§ **PROBLEM TO WORK ON**
Count the lines below that contain the word "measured". Give only the number.

DATASET CONTENT Block Start

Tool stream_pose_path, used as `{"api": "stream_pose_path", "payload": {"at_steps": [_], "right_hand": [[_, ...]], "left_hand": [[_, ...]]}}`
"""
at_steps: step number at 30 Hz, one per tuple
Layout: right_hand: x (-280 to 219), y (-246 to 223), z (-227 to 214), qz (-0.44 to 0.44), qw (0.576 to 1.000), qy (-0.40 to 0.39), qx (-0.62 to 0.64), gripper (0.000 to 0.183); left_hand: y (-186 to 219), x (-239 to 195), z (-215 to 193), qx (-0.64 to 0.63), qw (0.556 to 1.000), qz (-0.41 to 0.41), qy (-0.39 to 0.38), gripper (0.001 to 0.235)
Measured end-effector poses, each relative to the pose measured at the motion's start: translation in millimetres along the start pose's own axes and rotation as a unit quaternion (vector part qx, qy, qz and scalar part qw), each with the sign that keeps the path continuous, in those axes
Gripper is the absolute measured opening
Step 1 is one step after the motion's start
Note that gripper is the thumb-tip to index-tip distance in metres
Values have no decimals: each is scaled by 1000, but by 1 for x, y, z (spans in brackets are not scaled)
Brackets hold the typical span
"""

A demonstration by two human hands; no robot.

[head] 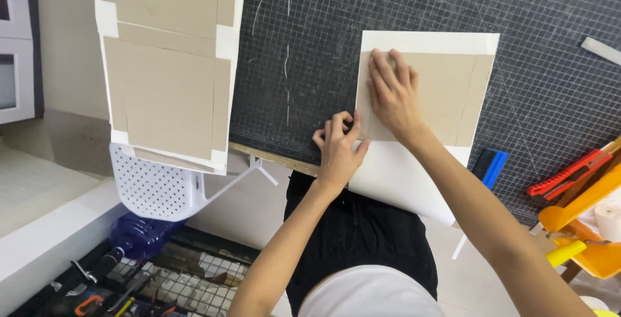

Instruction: Assembling cardboard components by applying glue with a roller and pressing them onto a paper backing.

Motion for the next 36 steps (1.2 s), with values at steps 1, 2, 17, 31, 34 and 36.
{"api": "stream_pose_path", "payload": {"at_steps": [1, 2, 17, 31, 34, 36], "right_hand": [[-3, -2, 4, 1, 1000, 1, -3, 35], [-5, 0, 6, 4, 1000, 8, 12, 35], [-180, 366, -87, 379, 863, 332, 36, 16], [-177, 475, -201, 502, 767, 397, 50, 19], [-122, 345, -290, 366, 829, 423, 2, 16], [-100, 262, -326, 325, 853, 409, 6, 13]], "left_hand": [[1, 1, -4, -1, 1000, 3, 0, 51], [2, 5, -2, 15, 1000, -16, -22, 49], [104, 67, 59, 149, 984, 72, 63, 78], [97, 70, 74, 277, 931, 101, 215, 90], [110, 62, 60, 110, 970, 122, 180, 76], [147, 56, 45, -115, 987, 111, 36, 66]]}}
Point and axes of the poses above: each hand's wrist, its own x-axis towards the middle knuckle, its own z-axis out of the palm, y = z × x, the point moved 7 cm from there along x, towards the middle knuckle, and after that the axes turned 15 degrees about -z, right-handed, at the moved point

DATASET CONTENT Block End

§ **SOLUTION TO THIS EXERCISE**
2